We also must begin to systematically record, gather, organize and disseminate comprehensive data on gun deaths in this country to better inform and focus our debates on effective gun safety policy. Confiscation paranoia be damned. Continuing our willful ignorance regarding guns is killing our young and blighting our future. We are criminally negligent as a society.

Dodd Stacy


Don’t Cut U.S. AIDS Funding

The United States has been fighting for more than three decades to protect and uplift people affected by AIDS around the world. Since 2003, the U.S. has been the leader in funding to fight global AIDS. Our country launched the President’s Emergency Plan for AIDS Relief and is the largest donor to the multilateral fund, The Global Fund for AIDS, TB and Malaria.

Because of the resources that have been provided so far, half of all people with HIV are living with treatment, but that’s not enough. With treatment, HIV/AIDS is no longer a death sentence but a chronic condition. We could end the AIDS pandemic in my lifetime if we reprioritize it.

President Trump’s proposed 2019 budget threatens to completely reverse our progress with HIV/AIDS. In the proposed budget, he suggests over $1 billion in cuts in global AIDS funding.
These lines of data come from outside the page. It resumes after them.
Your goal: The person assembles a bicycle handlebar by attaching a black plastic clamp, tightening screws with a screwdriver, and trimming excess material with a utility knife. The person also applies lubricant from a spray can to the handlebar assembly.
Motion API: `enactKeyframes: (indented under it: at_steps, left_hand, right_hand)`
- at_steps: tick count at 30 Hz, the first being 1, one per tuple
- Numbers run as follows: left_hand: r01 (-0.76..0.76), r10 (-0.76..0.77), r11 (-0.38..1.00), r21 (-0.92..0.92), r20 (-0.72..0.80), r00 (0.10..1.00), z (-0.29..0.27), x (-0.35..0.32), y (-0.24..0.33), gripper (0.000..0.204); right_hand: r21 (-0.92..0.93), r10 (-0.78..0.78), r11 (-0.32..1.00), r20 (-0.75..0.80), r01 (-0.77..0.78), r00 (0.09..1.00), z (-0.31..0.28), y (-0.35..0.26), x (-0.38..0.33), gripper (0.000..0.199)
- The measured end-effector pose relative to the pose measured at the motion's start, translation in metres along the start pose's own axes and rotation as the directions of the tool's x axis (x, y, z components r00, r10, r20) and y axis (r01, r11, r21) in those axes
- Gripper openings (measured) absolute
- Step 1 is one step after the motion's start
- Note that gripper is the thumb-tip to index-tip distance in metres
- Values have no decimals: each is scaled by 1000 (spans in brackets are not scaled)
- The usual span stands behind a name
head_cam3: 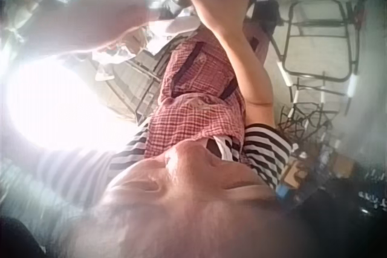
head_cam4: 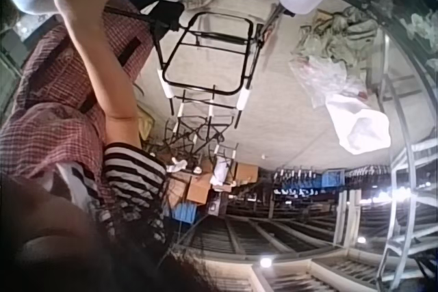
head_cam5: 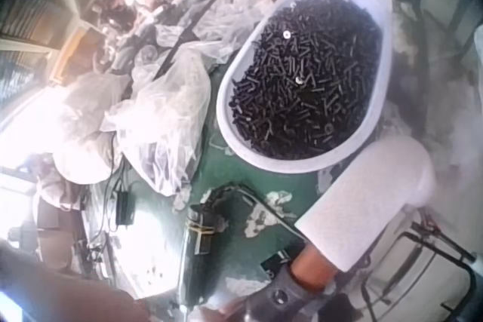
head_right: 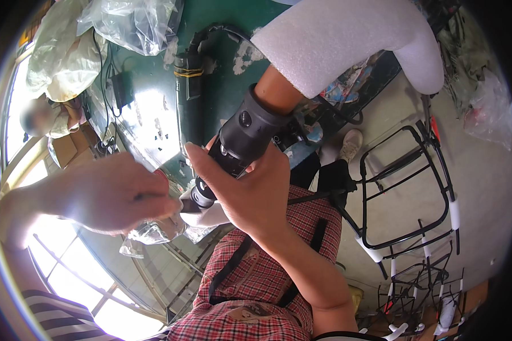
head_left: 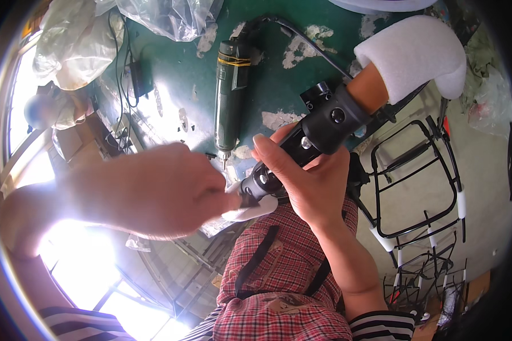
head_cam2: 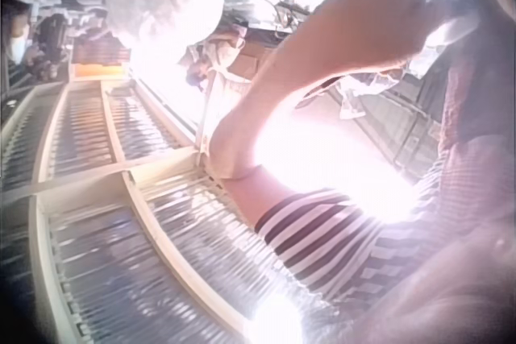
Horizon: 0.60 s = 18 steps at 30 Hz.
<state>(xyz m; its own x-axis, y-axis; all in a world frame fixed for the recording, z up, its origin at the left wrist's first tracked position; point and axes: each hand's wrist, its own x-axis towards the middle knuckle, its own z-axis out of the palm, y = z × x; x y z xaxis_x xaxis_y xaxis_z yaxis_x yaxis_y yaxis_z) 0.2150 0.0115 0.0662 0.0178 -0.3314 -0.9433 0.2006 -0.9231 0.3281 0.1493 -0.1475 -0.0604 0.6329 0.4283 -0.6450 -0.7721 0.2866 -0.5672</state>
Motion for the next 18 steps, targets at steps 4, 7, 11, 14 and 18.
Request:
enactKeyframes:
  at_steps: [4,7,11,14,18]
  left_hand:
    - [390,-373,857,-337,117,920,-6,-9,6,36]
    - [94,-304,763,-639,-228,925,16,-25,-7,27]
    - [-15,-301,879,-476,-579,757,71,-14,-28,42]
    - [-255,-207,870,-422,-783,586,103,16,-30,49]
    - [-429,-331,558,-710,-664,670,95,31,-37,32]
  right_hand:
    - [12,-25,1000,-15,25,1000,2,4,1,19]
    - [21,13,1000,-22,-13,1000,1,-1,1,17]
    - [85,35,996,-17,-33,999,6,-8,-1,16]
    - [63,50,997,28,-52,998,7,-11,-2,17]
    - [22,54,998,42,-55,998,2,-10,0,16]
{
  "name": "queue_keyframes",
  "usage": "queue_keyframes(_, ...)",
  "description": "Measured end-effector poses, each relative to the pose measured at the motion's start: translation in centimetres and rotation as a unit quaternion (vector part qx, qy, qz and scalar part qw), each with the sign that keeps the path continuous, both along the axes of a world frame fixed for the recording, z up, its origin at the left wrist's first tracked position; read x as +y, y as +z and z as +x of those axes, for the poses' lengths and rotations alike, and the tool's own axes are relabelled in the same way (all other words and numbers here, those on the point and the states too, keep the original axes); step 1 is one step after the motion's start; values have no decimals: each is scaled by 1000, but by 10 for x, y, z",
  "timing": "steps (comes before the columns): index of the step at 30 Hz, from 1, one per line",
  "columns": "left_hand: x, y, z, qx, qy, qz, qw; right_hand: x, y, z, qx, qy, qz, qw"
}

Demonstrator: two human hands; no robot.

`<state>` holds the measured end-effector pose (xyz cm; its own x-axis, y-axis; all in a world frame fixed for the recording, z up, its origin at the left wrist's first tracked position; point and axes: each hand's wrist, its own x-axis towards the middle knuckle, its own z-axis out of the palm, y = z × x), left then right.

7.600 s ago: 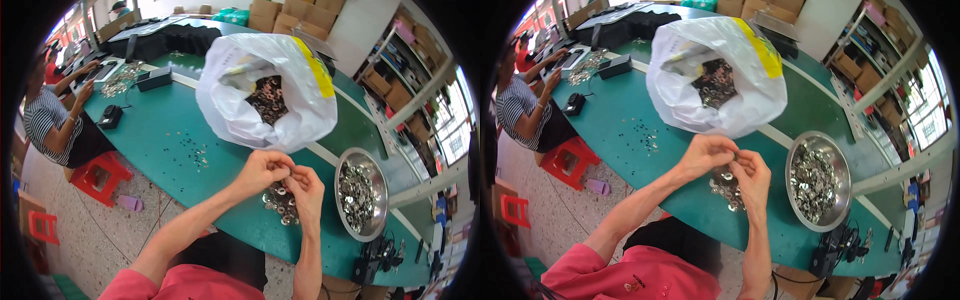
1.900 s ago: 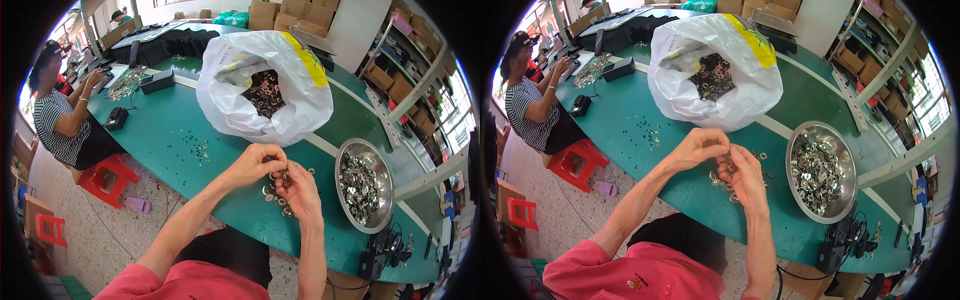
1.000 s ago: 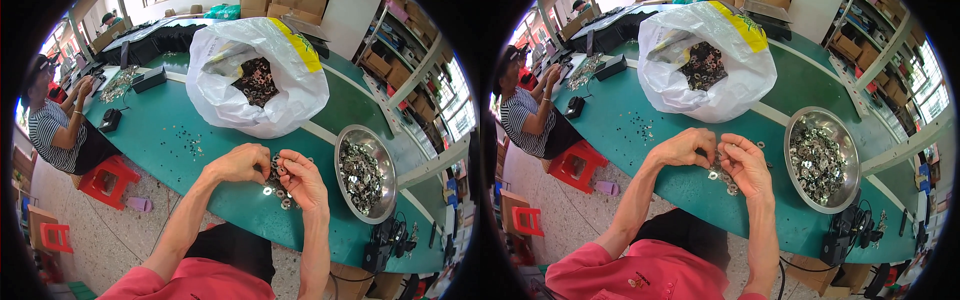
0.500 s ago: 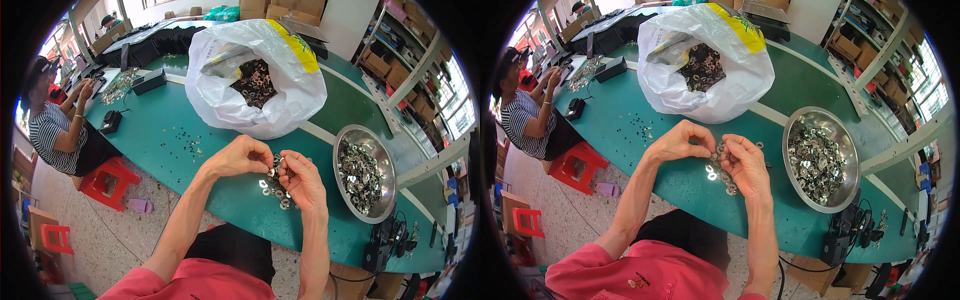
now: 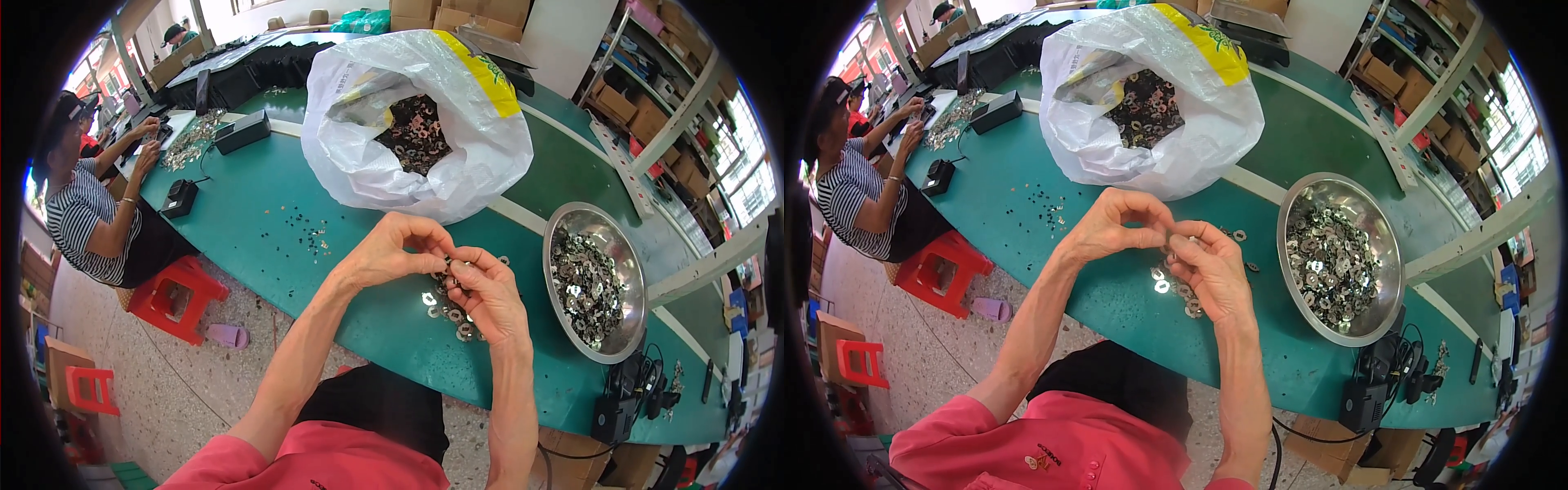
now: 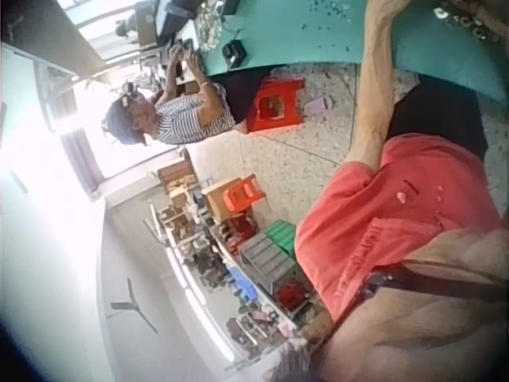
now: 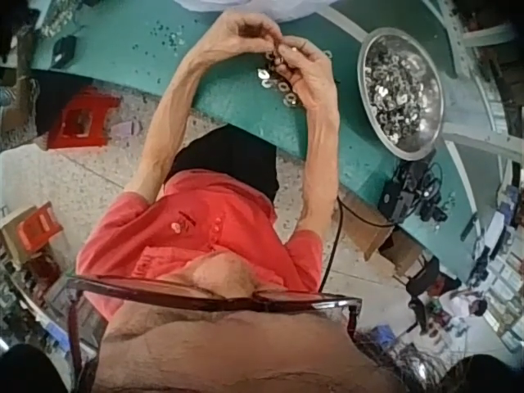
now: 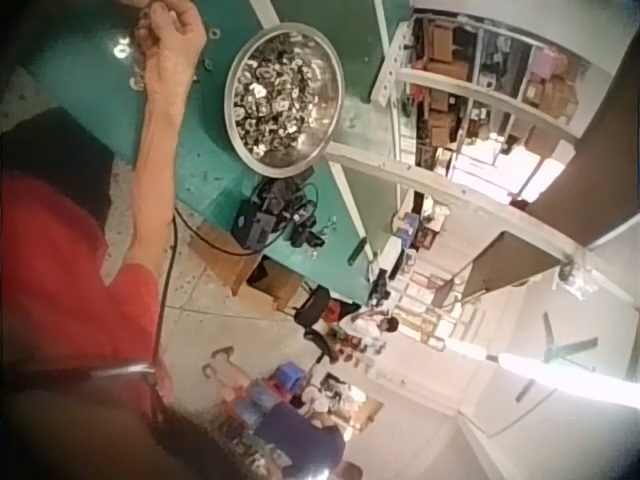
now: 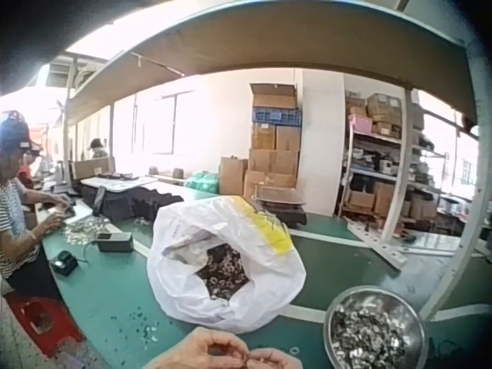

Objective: The person picks up small washers by hand and places them onto metal bolts or screws.

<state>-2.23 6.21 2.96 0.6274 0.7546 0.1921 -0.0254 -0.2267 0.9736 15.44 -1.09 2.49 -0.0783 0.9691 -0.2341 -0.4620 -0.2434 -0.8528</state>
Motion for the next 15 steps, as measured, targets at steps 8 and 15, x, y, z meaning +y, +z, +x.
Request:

How many unnecessary deaths and new infections will result? Luckily, the president does not make the budget, Congress does. Congress needs to reject these cuts to the President’s Emergency Plan and the Global Fund and request nothing less than the full, necessary funding levels: $5.16 billion for the emergency plan and $1.35 billion for the Global Fund. I urge Sen. Jeanne Shaheen, as a member of the Senate Appropriations Committee, to spearhead these efforts and be a hero for people with HIV/AIDS.

Rachna Shah


Chronicles of ‘Dilly Dilly’

If it’s not too late to comment on the Super Bowl commercials, I’ll offer the following observation: I read the article about the Bud Light commercials (“‘Dilly Dilly!’: The Story Behind the Ad Catchphrase of Season,” Feb. 4) and watched for it during the Super Bowl. Upon receiving cases of Bud Light, the king exclaims, “Dilly! Dilly!” the same way an American might say, “excellent” or a Brit “jolly good.” I missed the “viral” use of the catchphrase on the Internet, but I knew I had heard it before.

Finally, I went to my bookshelf and pulled out C.S. Lewis’ epic The Last Battle, the last book of the acclaimed Chronicles of Narnia series. There, on Page 100, Shift, an evil talking Ape who has sought to corrupt Narnia, is goading the Narnians and their friends to enter a mysterious Stable, where they might — or might not — meet their doom.

When Shift suggests one of the Dwarfs go first, the head Dwarf, Griffle, responds, “Dilly, dilly, come and be killed! How do we know what you’ve got in there?”

The Last Battle was published in 1956.